FTOS-Verify: Analysis and Verification of Non-Functional Properties for Fault-Tolerant Systems

TL;DR

FTOS-Verify is a formal verification tool that ensures fault-tolerance mechanisms in system models are sufficient, leveraging mathematical formalism and hardware verification techniques, with a practical Eclipse plugin and case studies.

Contribution

The paper introduces a formal verification approach for FTOS, extending it with mathematical constructs and a prototype tool for verifying fault-tolerance properties.

Findings

Formal verification of FTOS models is feasible using hardware verification techniques.

The deterministic assumption preserves local properties in the verification model.

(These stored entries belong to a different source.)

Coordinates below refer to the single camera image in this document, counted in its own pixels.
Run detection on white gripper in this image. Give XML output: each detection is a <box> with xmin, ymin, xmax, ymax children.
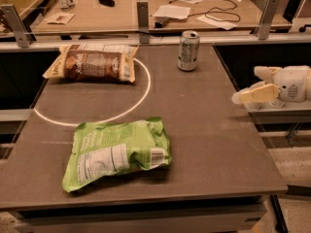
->
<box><xmin>231</xmin><ymin>66</ymin><xmax>311</xmax><ymax>104</ymax></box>

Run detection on silver 7up soda can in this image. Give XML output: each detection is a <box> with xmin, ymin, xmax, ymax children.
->
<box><xmin>177</xmin><ymin>30</ymin><xmax>200</xmax><ymax>71</ymax></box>

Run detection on green rice chip bag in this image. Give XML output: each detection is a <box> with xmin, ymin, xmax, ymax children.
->
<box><xmin>62</xmin><ymin>116</ymin><xmax>171</xmax><ymax>192</ymax></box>

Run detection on brown chip bag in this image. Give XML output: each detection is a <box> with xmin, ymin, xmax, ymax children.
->
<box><xmin>43</xmin><ymin>44</ymin><xmax>138</xmax><ymax>83</ymax></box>

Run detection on clear sanitizer bottle right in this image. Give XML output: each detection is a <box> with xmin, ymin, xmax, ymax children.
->
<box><xmin>269</xmin><ymin>99</ymin><xmax>284</xmax><ymax>109</ymax></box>

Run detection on white paper sheet right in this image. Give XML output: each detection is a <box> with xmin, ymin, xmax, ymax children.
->
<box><xmin>197</xmin><ymin>16</ymin><xmax>236</xmax><ymax>30</ymax></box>

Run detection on wooden back desk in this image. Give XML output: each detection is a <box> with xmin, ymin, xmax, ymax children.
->
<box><xmin>30</xmin><ymin>0</ymin><xmax>292</xmax><ymax>36</ymax></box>

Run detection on white paper sheet centre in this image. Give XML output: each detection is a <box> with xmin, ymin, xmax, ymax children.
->
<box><xmin>153</xmin><ymin>5</ymin><xmax>190</xmax><ymax>19</ymax></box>

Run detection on black computer mouse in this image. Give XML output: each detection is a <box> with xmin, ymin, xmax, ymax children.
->
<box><xmin>98</xmin><ymin>0</ymin><xmax>115</xmax><ymax>7</ymax></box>

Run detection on small paper packet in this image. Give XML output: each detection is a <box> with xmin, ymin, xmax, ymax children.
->
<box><xmin>45</xmin><ymin>12</ymin><xmax>75</xmax><ymax>25</ymax></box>

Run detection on right metal bracket post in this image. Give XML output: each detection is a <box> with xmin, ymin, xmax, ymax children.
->
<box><xmin>255</xmin><ymin>0</ymin><xmax>280</xmax><ymax>40</ymax></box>

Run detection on metal bracket post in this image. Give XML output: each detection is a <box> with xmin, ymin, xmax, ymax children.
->
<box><xmin>255</xmin><ymin>0</ymin><xmax>280</xmax><ymax>40</ymax></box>
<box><xmin>137</xmin><ymin>0</ymin><xmax>150</xmax><ymax>44</ymax></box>
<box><xmin>1</xmin><ymin>4</ymin><xmax>32</xmax><ymax>48</ymax></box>

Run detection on middle metal bracket post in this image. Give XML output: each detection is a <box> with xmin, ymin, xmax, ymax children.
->
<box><xmin>137</xmin><ymin>0</ymin><xmax>150</xmax><ymax>44</ymax></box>

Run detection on left metal bracket post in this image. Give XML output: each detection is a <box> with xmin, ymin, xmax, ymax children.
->
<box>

FTOS-Verify successfully verified fault-tolerance in case studies.

Abstract

The focus of the tool FTOS is to alleviate designers' burden by offering code generation for non-functional aspects including fault-tolerance mechanisms. One crucial aspect in this context is to ensure that user-selected mechanisms for the system model are sufficient to resist faults as specified in the underlying fault hypothesis. In this paper, formal approaches in verification are proposed to assist the claim. We first raise the precision of FTOS into pure mathematical constructs, and formulate the deterministic assumption, which is necessary as an extension of Giotto-like systems (e.g., FTOS) to equip with fault-tolerance abilities. We show that local properties of a system with the deterministic assumption will be preserved in a modified synchronous system used as the verification model. This enables the use of techniques known from hardware verification. As for implementation, we develop a prototype tool called FTOS-Verify, deploy it as an Eclipse add-on for FTOS, and conduct several case studies.